そろそろ決着である。トドメを刺そすため壮太が銃口を向けると、ハニーブラウンの髪の男が童顔の元へやってきた。壮太の顔に警戒の色が浮かぶよりも速く、ハニーブラウンは童顔の首根っこを引っ掴み、そそくさと退却していった。
なんにせよ撃退には成功した。壮太は、次のターゲットを探す。
「よし、この調子で全員蹴散らしてやるぜ! ミミ、旋回して他の連中を探しに……」
そう言って、振り返り息を飲んだ。
既に敵部隊は彼を取り囲んでいた。全部で9人、全員女。その上、彼女たちは白濁液にまみれていた。目の前に広がる素敵な光景に、思わず彼も呻いた。お、俺は年上好きなんだ。こんなことで惑わされてたまるか。そう言い聞かせても、同年代の女の子たちも魅力的である。ドギマギしていると、突然に女子は襲いかかり、彼を袋だたきにした。
女子とは言え、数人に囲まれて殴り飛ばされては、壮太も反撃のしようがない。
「く、くっそー、やっぱオレ、年上のがいいー!」
純粋な暴力の前に屈した二人は、白濁した海へと吸い込まれていった。
◇◇◇
ヨサーク戦闘部隊が谷を通過するのを見届けて、幻時想(げんじ・そう)は姿を現した。
雲の切れ間に隠れて、戦闘を傍観していた。第三部隊が壊滅する様を黙って見ているのは忍びなかったが、ここで撃墜されるわけにはいかなかった。想は対十二星華戦を念頭において行動しているのだから。
「ごめん、みんな。この仇は必ず取るからね……」
そう言うと、妖刀村雨丸を抜き払った。
付近のもちち雲を爆炎波で溶かし、持ち運びやすい大きさに切り分けていく。その後は、アルティマ・トゥーレで冷却し固めた。このもちち雲がきっと役に立つ。なにか確信めいたものを感じていた。

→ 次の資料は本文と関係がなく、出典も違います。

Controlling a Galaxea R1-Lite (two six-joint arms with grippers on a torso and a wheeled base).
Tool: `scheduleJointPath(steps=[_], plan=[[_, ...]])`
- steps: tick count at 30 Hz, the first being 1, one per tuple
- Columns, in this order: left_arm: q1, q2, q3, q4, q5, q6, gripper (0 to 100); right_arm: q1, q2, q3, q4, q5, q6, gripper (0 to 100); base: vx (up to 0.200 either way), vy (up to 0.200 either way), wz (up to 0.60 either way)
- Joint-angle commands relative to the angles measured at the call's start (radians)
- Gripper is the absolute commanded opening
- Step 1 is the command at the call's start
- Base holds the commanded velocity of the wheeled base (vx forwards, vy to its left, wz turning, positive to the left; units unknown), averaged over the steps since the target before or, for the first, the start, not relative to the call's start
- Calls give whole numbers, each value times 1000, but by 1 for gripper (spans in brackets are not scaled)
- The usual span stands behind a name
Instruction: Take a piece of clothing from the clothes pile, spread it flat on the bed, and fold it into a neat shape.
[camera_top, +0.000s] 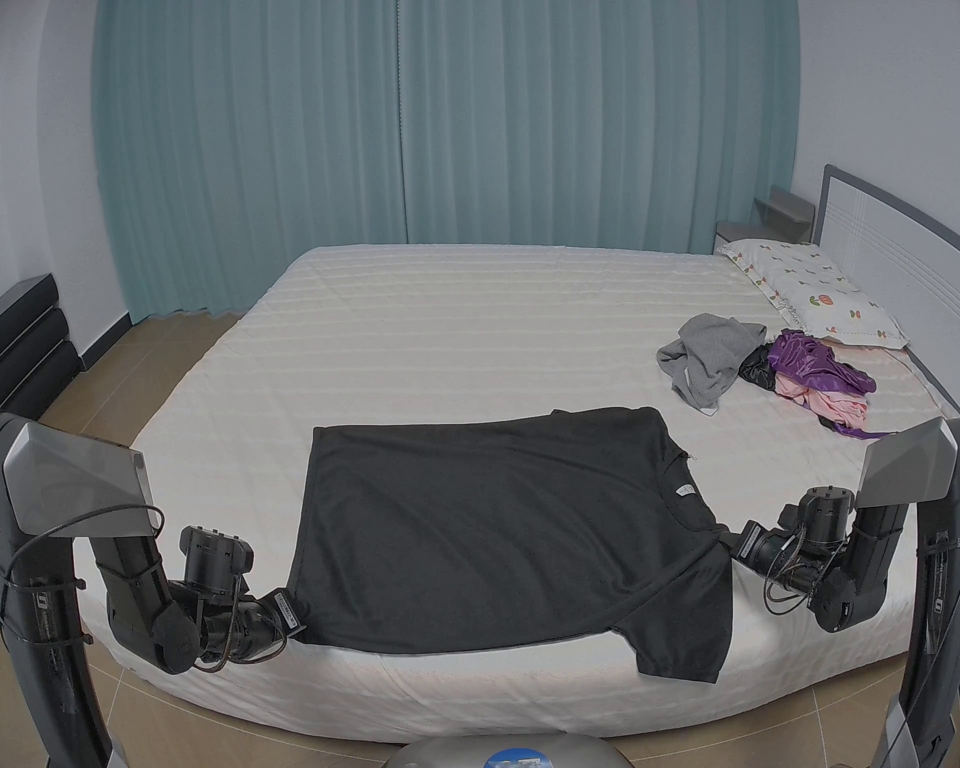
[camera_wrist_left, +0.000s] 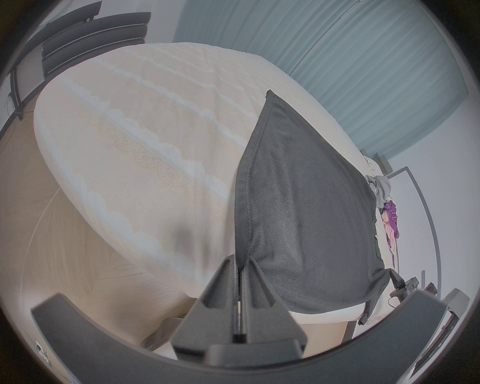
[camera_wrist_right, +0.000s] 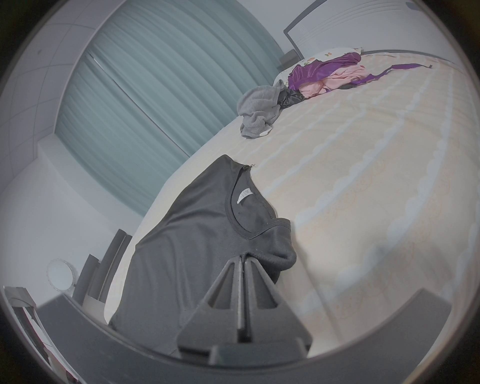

ある程度、必要な分のもちち雲が集まると、ふぅと一息吐いた。
「この戦いが終わったら、歩先輩に酒場で一杯お願いしようかな」
そんな事を言って、蜜楽酒家でアルバイトをしている七瀬歩の事を思い浮かべた。仲良しの先輩なので、今回の戦いの事を聞かせてあげたいな、と想は考えていた。しかし、こんな事を決戦の前に考えてしまうのは死亡フラグである。
「いやいや、そんなフラグは……、折ってみせたいっ!」
ふんと鼻を鳴らして、想は小型飛空艇の出力を上げ、谷間の奥へと向かうのだった。
第三部隊、全滅。ヨサーク空賊団戦闘部隊、もちち雲の谷を制圧。